───── GIVEN INFORMATION ─────

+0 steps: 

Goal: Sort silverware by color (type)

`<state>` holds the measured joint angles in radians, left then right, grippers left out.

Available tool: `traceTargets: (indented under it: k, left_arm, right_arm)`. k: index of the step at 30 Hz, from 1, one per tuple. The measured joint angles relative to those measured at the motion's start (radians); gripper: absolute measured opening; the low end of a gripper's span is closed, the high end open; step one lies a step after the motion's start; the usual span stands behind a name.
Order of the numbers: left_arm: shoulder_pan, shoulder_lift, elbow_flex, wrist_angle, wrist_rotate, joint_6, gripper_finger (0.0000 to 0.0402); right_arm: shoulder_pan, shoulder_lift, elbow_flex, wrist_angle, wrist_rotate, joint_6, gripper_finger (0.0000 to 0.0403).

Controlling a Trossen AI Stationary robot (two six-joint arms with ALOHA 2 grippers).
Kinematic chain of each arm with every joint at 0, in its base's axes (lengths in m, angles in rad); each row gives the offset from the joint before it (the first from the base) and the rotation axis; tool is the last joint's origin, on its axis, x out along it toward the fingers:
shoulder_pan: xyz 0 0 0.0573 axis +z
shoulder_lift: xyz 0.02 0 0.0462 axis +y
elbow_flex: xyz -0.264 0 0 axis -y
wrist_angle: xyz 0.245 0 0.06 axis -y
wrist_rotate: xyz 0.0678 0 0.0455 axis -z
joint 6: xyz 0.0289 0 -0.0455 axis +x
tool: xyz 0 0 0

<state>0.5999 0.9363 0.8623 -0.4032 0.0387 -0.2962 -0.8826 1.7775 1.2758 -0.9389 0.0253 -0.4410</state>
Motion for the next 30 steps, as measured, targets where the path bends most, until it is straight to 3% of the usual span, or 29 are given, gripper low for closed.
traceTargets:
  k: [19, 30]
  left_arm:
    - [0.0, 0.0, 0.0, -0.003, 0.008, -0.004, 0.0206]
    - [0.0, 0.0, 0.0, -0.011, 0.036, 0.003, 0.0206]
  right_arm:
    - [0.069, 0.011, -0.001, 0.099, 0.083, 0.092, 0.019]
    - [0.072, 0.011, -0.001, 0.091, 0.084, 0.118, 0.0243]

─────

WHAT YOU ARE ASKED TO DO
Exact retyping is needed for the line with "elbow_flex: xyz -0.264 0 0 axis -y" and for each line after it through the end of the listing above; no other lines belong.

EXERCISE RESPONSE
elbow_flex: xyz -0.264 0 0 axis -y
wrist_angle: xyz 0.245 0 0.06 axis -y
wrist_rotate: xyz 0.0678 0 0.0455 axis -z
joint 6: xyz 0.0289 0 -0.0455 axis +x
tool: xyz 0 0 0

<state>0.5999 0.9363 0.8623 -0.4032 0.0387 -0.2962 -0.8826 1.7775 1.2758 -0.9389 0.0253 -0.4410</state>
Motion for the next 30 steps, as measured, targets where the path bends most, until it is straight to 3% of the usual span, or 29 are given, gripper low for closed.
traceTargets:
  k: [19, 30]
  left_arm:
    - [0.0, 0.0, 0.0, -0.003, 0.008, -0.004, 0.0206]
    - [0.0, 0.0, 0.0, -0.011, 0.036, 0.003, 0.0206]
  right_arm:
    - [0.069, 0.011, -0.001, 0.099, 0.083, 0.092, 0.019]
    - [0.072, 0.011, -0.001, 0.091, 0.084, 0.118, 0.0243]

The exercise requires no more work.